Return all of the data exactly as given.

Data excerpt:
==============================

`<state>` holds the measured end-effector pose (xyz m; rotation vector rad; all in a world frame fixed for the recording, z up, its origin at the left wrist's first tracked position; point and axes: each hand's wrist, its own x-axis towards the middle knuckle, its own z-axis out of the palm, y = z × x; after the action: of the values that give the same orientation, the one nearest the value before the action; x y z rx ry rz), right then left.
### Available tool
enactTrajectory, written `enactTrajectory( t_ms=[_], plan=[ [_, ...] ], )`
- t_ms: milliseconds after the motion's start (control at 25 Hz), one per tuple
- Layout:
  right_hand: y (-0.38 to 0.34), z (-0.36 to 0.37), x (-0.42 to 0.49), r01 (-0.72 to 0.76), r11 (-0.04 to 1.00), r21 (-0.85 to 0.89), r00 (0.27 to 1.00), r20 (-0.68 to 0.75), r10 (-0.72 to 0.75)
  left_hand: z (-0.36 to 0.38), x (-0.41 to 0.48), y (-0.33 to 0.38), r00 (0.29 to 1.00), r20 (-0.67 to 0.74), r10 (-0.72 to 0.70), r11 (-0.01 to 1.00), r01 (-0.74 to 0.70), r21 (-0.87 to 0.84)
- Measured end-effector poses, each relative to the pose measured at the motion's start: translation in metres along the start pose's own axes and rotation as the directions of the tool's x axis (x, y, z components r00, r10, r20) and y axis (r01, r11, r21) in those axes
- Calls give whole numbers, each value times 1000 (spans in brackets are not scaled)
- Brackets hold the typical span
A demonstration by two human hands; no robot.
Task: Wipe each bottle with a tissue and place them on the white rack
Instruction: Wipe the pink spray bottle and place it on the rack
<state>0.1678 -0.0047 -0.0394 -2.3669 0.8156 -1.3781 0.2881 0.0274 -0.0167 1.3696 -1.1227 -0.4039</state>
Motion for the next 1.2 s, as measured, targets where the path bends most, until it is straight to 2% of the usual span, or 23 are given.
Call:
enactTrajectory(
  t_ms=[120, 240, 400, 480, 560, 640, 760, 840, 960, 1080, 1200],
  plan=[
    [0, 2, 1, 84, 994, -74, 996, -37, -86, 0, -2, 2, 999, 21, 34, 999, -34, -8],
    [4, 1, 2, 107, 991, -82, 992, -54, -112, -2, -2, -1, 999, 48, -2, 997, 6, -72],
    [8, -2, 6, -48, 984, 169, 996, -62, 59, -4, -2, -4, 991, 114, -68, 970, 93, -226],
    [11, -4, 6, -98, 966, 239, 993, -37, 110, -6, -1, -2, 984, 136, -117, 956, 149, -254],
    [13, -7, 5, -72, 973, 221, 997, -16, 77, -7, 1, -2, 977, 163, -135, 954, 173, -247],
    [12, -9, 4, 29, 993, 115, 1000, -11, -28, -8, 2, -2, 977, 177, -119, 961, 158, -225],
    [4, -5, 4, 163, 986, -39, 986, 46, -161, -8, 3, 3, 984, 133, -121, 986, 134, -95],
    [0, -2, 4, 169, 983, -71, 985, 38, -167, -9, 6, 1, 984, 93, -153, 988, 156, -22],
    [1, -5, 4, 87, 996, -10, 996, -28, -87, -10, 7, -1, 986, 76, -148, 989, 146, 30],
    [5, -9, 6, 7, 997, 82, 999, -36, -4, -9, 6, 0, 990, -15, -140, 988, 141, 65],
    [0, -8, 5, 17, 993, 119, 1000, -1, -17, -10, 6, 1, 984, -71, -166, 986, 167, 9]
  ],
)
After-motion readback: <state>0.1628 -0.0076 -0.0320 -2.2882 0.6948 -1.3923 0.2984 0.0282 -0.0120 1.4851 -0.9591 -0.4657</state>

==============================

Output of the exercise:
`<state>` holds the measured end-effector pose (xyz m; rotation vector rad; all in a world frame fixed for the recording, z up, its origin at the left wrist's first tracked position; point and axes: each hand's wrist, its own x-axis towards the middle knuckle, its own z-axis out of the palm, y = z × x; after the action: of the values that give the same orientation, the one nearest the value before the action; x y z rx ry rz), right then left.
### Available tool
enactTrajectory, written `enactTrajectory( t_ms=[_], plan=[ [_, ...] ], )`
- t_ms: milliseconds after the motion's start (control at 25 Hz), one per tuple
- Layout:
  right_hand: y (-0.38 to 0.34), z (-0.36 to 0.37), x (-0.42 to 0.49), r01 (-0.72 to 0.76), r11 (-0.04 to 1.00), r21 (-0.85 to 0.89), r00 (0.27 to 1.00), r20 (-0.68 to 0.75), r10 (-0.72 to 0.75)
  left_hand: z (-0.36 to 0.38), x (-0.41 to 0.48), y (-0.33 to 0.38), r00 (0.29 to 1.00), r20 (-0.67 to 0.74), r10 (-0.72 to 0.70), r11 (-0.01 to 1.00), r01 (-0.74 to 0.70), r21 (-0.87 to 0.84)
- Measured end-effector poses, each relative to the pose measured at the motion's start: translation in metres along the start pose's own axes and rotation as the directions of the tool's x axis (x, y, z components r00, r10, r20) and y axis (r01, r11, r21) in those axes
- Calls give whole numbers, each value times 1000 (spans in brackets are not scaled)
- Brackets hold the typical span
A demonstration by two human hands; no robot.
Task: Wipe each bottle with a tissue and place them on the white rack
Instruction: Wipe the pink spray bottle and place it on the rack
<state>0.1678 -0.0047 -0.0394 -2.3669 0.8156 -1.3781 0.2881 0.0274 -0.0167 1.3696 -1.1227 -0.4039</state>
Motion for the next 1.2 s, as measured, targets where the path bends most, until it is straight to 2% of the usual span, or 23 are given.
Call:
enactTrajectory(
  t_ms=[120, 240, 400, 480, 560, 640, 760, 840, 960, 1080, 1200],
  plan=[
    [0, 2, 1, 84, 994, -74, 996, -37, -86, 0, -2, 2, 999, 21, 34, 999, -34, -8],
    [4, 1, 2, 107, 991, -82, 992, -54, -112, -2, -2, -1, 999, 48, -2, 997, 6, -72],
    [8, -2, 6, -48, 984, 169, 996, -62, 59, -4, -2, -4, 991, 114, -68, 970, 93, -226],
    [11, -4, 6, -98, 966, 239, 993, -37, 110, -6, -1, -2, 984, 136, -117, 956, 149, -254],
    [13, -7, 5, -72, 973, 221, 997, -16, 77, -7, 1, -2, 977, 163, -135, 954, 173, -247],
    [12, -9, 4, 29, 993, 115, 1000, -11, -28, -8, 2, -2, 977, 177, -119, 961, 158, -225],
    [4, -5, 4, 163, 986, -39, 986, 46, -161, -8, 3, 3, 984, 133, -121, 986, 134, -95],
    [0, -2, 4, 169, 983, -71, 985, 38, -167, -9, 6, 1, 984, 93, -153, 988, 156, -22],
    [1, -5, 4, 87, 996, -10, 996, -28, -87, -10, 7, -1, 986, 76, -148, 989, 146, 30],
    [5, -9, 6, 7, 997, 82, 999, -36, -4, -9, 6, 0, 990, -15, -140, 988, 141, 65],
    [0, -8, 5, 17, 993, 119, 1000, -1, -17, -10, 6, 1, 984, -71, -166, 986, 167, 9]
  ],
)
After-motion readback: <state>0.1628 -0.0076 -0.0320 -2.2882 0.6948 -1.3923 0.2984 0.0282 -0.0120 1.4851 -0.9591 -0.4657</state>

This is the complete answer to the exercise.